Indeed, just over a week ago I had the privilege of being able to accept an invitation to witness the opening of a large Roman Catholic church in my constituency, and I was very happy indeed to meet the new
Supply-Citizenship and Immigration bishop of Saskatoon. Many of the immigrants who came from eastern Europe gave all their children an opportunity to integrate themselves into the life of this country, and among them is the new bishop of Saskatoon who, I am certain, will play a very worthy and important part in the life of the province to which his parents came.
It made me feel a little bit older than I am, because he was born near the town when I was principal at Sedley, Saskatchewan. It made me feel that, after all, life was passing along. I think I had some of his family at school in those days. I just mention that matter in passing, because, as I say, I am not so much worried about the ethnic origin of people who are coming to this country. Of course, I want to see the people who come here become imbued with our spirit of democracy, to understand our parliamentary and other democratic institutions, and to become good citizens of Canada. That I have seen them do. If we have a carefully planned system of immigration I believe that we shall meet with the success that we have met in the past. We have an excellent school system in our various provinces. The teachers in the schools throughout the years have done a great deal indeed to build up the kind of citizenship of which I think we can all be proud, not only in western Canada but all over this country.

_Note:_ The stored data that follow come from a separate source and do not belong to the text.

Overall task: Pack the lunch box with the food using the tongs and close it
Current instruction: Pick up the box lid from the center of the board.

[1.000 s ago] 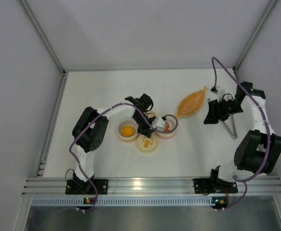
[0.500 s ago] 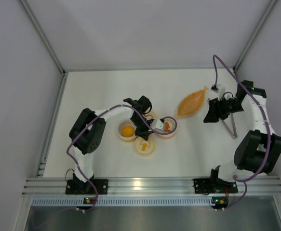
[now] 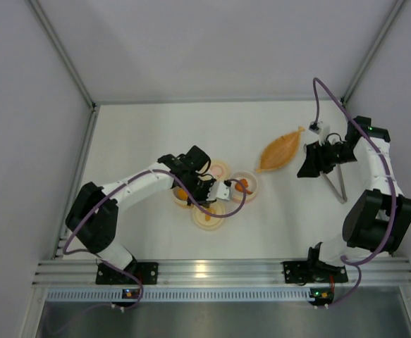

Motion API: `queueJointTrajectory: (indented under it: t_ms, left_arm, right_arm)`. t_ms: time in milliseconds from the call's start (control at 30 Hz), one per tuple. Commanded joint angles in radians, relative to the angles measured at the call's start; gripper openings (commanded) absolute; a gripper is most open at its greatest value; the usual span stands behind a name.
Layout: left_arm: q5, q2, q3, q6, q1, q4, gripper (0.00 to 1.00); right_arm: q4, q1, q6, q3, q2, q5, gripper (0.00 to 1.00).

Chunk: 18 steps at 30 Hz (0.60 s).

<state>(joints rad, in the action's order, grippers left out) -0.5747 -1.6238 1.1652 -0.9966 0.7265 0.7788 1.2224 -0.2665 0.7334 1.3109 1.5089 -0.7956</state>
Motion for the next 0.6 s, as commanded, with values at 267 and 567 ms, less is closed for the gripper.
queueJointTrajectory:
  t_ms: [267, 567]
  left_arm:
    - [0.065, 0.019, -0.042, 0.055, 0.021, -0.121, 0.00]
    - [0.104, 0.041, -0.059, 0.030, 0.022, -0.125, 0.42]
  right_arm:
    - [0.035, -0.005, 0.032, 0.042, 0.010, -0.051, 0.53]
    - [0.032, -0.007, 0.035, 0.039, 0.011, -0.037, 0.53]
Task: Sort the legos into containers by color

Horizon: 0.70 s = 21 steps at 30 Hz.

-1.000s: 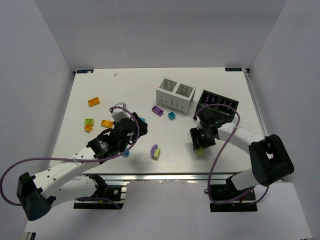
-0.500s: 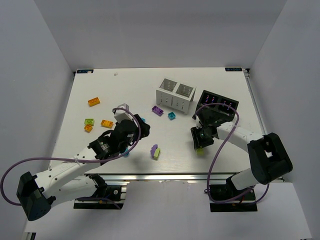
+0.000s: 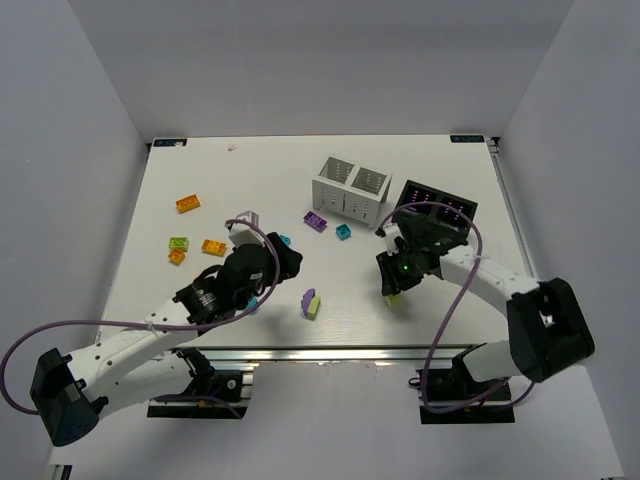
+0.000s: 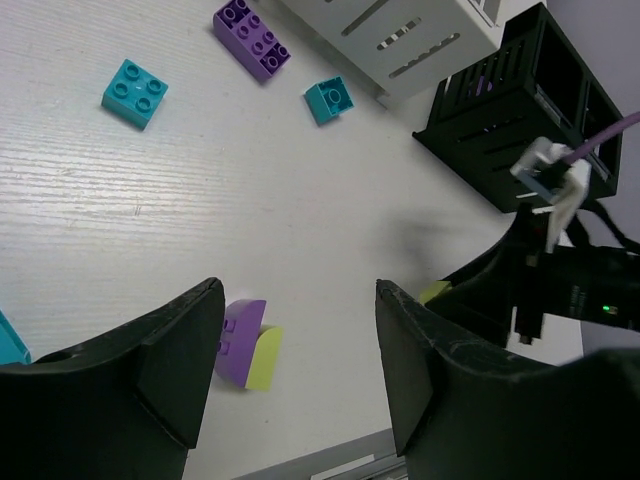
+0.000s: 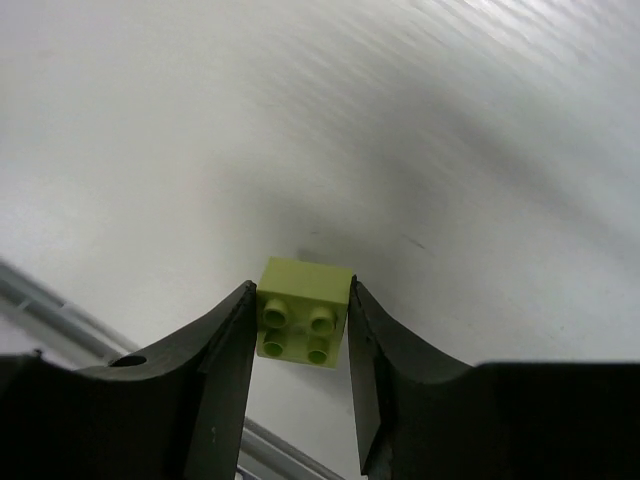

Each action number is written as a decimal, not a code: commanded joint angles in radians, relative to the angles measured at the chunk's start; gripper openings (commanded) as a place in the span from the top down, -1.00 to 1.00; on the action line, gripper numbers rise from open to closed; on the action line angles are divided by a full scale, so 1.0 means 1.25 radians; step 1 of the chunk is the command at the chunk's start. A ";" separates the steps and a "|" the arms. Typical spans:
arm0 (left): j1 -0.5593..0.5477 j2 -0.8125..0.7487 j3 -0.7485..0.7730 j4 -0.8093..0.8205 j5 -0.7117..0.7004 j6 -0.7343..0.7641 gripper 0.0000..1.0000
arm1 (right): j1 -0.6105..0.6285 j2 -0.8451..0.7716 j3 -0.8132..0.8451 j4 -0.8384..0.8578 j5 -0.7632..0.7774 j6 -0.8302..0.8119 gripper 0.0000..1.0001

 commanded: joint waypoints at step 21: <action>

What I was going to say is this. I think every care should be exercised to see that immigrants, when they plan to come to this country, are given a correct impression of what they will find when they reach here.
I am also going to say, from my own personal experience, that I was fortunate, as I have already said, about the Alberta people among whom I landed 45 years ago. But I recall an immigration lecture which I heard before leaving Devonshire.

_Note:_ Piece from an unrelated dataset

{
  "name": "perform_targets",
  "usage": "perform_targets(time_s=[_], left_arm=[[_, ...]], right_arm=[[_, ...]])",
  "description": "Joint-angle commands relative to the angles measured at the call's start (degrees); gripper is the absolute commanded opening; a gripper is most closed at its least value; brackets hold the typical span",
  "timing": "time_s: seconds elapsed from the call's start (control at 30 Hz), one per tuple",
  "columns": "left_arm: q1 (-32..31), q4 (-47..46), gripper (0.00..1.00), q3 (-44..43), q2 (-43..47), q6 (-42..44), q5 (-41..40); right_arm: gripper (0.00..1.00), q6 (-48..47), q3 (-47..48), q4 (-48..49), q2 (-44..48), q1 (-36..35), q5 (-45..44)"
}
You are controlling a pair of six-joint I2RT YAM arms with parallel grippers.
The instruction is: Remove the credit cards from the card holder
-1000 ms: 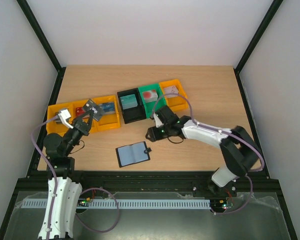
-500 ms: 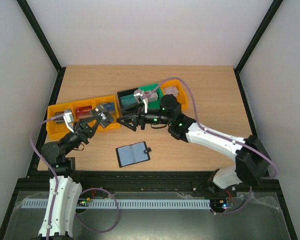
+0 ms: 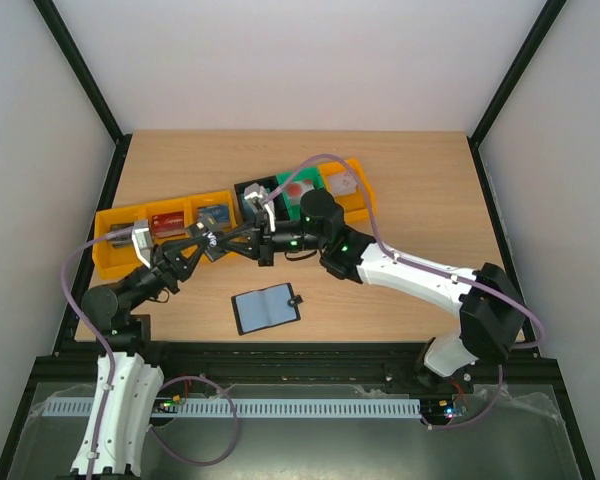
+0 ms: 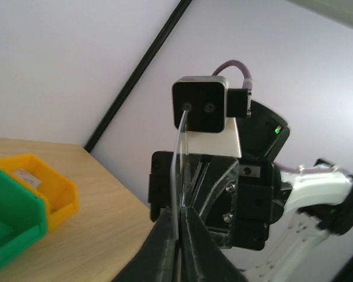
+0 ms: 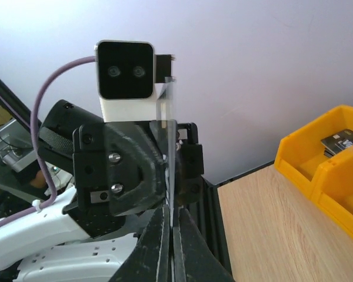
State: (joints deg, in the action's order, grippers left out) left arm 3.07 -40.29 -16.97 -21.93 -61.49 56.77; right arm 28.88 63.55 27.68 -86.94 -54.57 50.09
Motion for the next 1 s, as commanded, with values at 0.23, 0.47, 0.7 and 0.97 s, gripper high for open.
perform_targets(time_s=[0.23, 0.47, 0.7, 0.97], left_arm=[[-0.25, 39.32, 0.83, -17.35, 3.91, 55.51, -18.84], [-0.26, 33.46, 0.79, -16.4, 12.06, 115.4, -21.27], [-0.3, 25.15, 0.81, -3.86, 16.02, 172.72, -8.79], [-0.35, 36.27, 0.77, -7.05, 13.95, 185.53, -5.67]], right_arm=[[0.02, 1.94, 11.74, -27.31, 2.83, 4.78, -8.27], [0.02, 0.62, 14.32, -38.5, 3.79, 6.23, -8.94], [0.02, 3.82, 13.52, -34.07, 2.17, 3.77, -5.59], [0.02, 5.78, 17.2, -30.2, -3.09, -0.96, -3.16]])
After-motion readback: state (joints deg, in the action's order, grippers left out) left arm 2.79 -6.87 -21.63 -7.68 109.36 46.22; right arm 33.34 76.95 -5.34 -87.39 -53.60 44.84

I had bought my ticket to Edmonton, Alberta, in January 1910. Shortly afterwards an immigration agent from the government or from the railways-I forget which it was-visited the little town where I was born and where I was at that time. I went to the lecture and I saw some beautiful pictures of Canada. Among them was a picture of the city to which I was going, namely the city of Edmonton. Then the next picture that was thrown on the screen was that of rather nice-looking girls picking peaches in an orchard. The placing together of those two pictures led me to think that when I got to Edmonton I would find peach orchards. As a matter of fact, I remember driving from Strathcona, as it was then-it is south Edmonton now-into north Edmonton as it is today, because there was no C.P.R. station there then; and crossing the river

valley by bus I saw some cottages with a few little trees that I understood afterwards were poplar trees. I turned to a gentleman whom I had met on the train and had been talking to, and I said, "I suppose those are peach trees". That was the effect of the placing on the screen of two pictures in close proximity.